**Task goal**
From the entries below, output the line with "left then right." and each following line up to and including the line with "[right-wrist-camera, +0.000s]", exactly as written.

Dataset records
####

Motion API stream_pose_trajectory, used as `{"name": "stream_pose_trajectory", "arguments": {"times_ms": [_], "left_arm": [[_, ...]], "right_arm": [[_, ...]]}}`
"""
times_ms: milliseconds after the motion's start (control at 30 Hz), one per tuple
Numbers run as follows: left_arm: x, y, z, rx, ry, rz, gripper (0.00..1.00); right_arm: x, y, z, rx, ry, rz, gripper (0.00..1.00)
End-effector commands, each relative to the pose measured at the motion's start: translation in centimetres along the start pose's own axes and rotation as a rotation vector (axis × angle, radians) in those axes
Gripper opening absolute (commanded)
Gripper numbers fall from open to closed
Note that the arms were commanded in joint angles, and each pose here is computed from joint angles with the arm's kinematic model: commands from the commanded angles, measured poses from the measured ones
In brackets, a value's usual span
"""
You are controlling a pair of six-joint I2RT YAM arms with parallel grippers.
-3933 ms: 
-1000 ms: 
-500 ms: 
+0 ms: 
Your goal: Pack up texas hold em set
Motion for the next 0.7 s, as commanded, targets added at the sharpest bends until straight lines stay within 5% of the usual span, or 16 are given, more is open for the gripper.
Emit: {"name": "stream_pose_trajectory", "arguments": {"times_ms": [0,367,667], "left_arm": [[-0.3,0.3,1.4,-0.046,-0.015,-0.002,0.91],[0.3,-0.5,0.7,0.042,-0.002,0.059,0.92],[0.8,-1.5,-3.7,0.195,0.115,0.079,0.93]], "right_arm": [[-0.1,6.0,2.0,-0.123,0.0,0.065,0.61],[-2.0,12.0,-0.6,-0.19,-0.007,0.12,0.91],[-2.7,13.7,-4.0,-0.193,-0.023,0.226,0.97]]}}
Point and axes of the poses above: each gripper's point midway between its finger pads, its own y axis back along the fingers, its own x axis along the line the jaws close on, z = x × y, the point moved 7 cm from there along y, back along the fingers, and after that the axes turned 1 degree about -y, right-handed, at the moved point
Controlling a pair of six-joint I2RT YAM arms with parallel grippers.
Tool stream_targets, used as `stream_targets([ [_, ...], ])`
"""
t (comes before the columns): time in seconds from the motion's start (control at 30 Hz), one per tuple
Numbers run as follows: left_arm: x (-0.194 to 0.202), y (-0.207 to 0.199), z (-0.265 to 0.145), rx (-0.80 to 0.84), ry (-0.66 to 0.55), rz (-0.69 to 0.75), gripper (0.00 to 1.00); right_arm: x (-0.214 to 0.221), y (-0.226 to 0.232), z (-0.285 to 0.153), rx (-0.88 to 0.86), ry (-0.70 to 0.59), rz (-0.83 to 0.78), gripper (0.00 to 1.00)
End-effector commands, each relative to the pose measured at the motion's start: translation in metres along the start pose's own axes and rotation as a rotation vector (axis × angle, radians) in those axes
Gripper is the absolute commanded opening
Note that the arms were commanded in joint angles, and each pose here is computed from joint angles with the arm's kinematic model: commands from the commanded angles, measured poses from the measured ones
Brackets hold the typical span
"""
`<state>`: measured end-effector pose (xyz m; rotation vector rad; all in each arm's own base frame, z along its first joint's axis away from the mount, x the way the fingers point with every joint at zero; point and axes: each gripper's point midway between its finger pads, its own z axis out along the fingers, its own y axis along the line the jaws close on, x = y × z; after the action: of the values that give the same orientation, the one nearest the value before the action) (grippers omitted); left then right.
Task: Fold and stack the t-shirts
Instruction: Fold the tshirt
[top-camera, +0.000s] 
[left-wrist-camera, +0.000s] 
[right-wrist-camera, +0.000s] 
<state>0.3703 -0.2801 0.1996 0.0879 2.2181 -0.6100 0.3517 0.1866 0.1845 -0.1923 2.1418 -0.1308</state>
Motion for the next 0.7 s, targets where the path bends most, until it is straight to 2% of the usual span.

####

**Answer space**
`<state>`: measured end-effector pose (xyz m; rotation vector rad; all in each arm's own base frame, z along its first joint's axis away from the mount, x the way the fingers point with every joint at zero; point and axes: each gripper's point midway between its finger pads, its own z axis out along the fingers, its own y axis along the line the jaws close on, x = y × z; after the action: of the values that give the same orientation, the one nearest the value before the action) (grippers omitted); left then right.
Task: Fold and stack the t-shirts
Instruction: Fold the tshirt
[top-camera, +0.000s] 
[left-wrist-camera, +0.000s] 
[right-wrist-camera, +0.000s] 

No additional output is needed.